▶ **PROBLEM TO SOLVE**: Transcribe each line of the material with no alterations.

▶ **AVAILABLE DATA**:
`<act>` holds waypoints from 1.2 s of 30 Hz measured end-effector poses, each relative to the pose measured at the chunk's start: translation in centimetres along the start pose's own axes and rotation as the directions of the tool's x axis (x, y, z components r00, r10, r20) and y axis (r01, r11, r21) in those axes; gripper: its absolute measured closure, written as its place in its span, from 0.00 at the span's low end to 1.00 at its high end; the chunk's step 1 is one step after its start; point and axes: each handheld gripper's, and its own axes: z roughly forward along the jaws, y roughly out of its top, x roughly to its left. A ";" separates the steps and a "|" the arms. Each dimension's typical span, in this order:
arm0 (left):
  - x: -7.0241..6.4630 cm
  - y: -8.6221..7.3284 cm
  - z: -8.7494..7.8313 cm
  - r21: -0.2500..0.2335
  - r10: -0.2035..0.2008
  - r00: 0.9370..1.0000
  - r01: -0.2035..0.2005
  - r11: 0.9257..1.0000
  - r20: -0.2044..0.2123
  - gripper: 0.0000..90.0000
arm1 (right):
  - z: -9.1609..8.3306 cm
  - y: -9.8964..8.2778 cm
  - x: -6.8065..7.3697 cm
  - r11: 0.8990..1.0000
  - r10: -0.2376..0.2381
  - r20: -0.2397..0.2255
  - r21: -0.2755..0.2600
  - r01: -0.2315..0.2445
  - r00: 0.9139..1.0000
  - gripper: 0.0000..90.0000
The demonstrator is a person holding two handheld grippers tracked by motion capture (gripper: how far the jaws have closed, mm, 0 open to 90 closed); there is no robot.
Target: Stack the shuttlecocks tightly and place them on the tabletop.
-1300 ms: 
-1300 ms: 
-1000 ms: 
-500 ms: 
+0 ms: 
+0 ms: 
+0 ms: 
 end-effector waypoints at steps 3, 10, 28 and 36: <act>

▶ **ANSWER TO THE PROBLEM**:
`<act>` holds waypoints from 1.2 s of 30 Hz measured end-effector poses, each relative to the pose measured at the chunk's start: translation in centimetres along the start pose's own axes and rotation as the directions of the tool's x axis (x, y, z components r00, r10, r20) and y axis (r01, r11, r21) in those axes; gripper: its absolute measured closure, written as its place in its span, from 0.00 at the span's low end to 1.00 at its high end; the chunk's step 1 is one step after its start; point and axes: each handheld gripper's, and its own axes: z roughly forward along the jaws, y roughly out of its top, x roughly to its left. A ";" separates the steps and a "|" the arms. Each dimension's typical span, in this order:
arm0 (left):
  - x: -7.0241..6.4630 cm
  - y: -8.6221..7.3284 cm
  - z: -8.7494..7.8313 cm
  - r21: -0.2500..0.2335
  - r10: -0.2035..0.2008
  - r00: 0.9370..1.0000
  - r01: -0.2035..0.2005
  - r11: 0.9257..1.0000
  - r20: -0.2044..0.2123
  - gripper: 0.0000..90.0000
arm1 (right):
  - z: -9.1609..8.3306 cm
  - y: -9.8964..8.2778 cm
  - x: -6.8065..7.3697 cm
  - r11: 0.8990..1.0000
  - r10: -0.2376..0.2381
  - r20: -0.2397..0.2255
  - r21: -0.2755..0.2600
  - r01: -0.2315..0.2445
  - r00: 0.9139..1.0000
  - gripper: 0.0000..90.0000
The demonstrator is a person holding two handheld grippers tracked by motion capture (gripper: how far the jaws have closed, mm, 0 open to 90 closed); there is no robot.
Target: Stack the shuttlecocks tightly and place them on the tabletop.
-1300 ms: 
-1300 ms: 
-1000 ms: 
-500 ms: 
+0 ms: 
+0 ms: 
+0 ms: 
 end-effector waypoints at steps 3, 10, 28 and 36: <act>

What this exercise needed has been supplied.